1 to 4 show an embodiment of a photoelectric switch according to the present invention, FIG. 1 is a block diagram showing an embodiment of the first invention, FIG. 2 is a waveform diagram explaining the operation of FIG. 1, FIG. 3 is a block diagram showing an embodiment of the second invention, FIG. 4 is a waveform diagram explaining the operation of FIG. 3, FIGS. 5 and 6 show an example of a conventional charging switch, and FIG. Figure 5 is a block diagram, Figure 6
The figure is a waveform diagram showing the operation of FIG. 5. l: light emitting circuit section, 2: light receiving circuit section, u: LED. 12: LED drive circuit, 13: Pulse generation circuit, 14
: [Shaping circuit, 15: Capacitor% 16: Resistor. 2]: receiver ft, receiver, 22 = amplifier circuit, mu: comparison circuit. 24: signal processing circuit, 5: delay circuit, 26 two synchronization/detection circuits, 27 two output determination circuits. 1st mouth 3rd (21

Claims (1)

[Claims] 1) A pulse generation circuit that generates a rectangular pulse voltage, an LED drive circuit that is driven by the pulse voltage output from this pulse generation circuit, and emits light by the output current from this LED drive circuit.
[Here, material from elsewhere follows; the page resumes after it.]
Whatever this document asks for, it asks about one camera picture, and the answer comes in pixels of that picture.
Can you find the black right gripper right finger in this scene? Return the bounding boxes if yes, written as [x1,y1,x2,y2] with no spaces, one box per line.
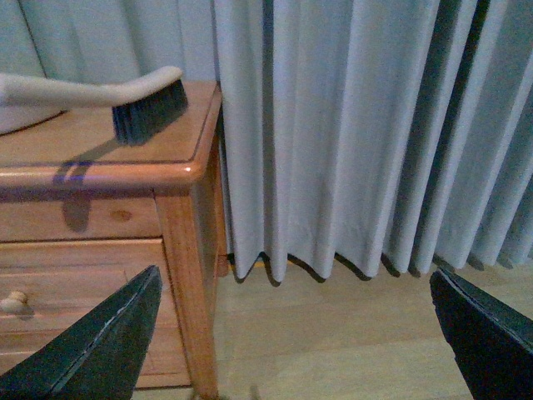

A light projecting circuit section consisting of an LED, a light receiving element that receives light emitted from the LED and converts it into an electrical signal, an amplifier circuit that amplifies the electrical signal from this light receiving element, and an output signal from this amplifier circuit that adjusts the output signal to a predetermined level. In a photoelectric switch, the photoelectric switch is equipped with a comparison circuit that compares the voltage with a reference voltage of the pulse generator, and a light receiving circuit section that includes a signal processing circuit that determines the presence of a detected object based on the output of the comparison circuit. 1. A photoelectric switch characterized in that a waveform shaping circuit is provided to form a steep triangular wave, and an output signal of the waveform shaping circuit drives an LED driving circuit. 2) A light projection circuit consisting of a pulse generation circuit that generates a rectangular pulse voltage, an LED drive circuit that is driven by the pulse voltage output from this pulse generation circuit, and an LED that emits light by the output current from this LED drive circuit. a light receiving element that receives the light emitted from the LED and converts it into an electrical signal; a comparison circuit that compares the electrical signal from the light receiving element with a reference voltage of a predetermined level; and a detection target based on the output of the comparison circuit. a photoelectric switch comprising a light receiving circuit section comprising a signal processing circuit for determining the presence of a signal processing circuit; and a synchronization/detection circuit that synchronizes the output of the pulse generation circuit with the pulse voltage delayed by a delay circuit, and an output determination circuit that determines the presence of a detected object based on the output of the synchronization/detection circuit. A photoelectric switch featuring 3) The photoelectric switch according to claim 1 or 2, wherein the waveform shaping circuit is a differentiating circuit comprising a capacitor and a resistor.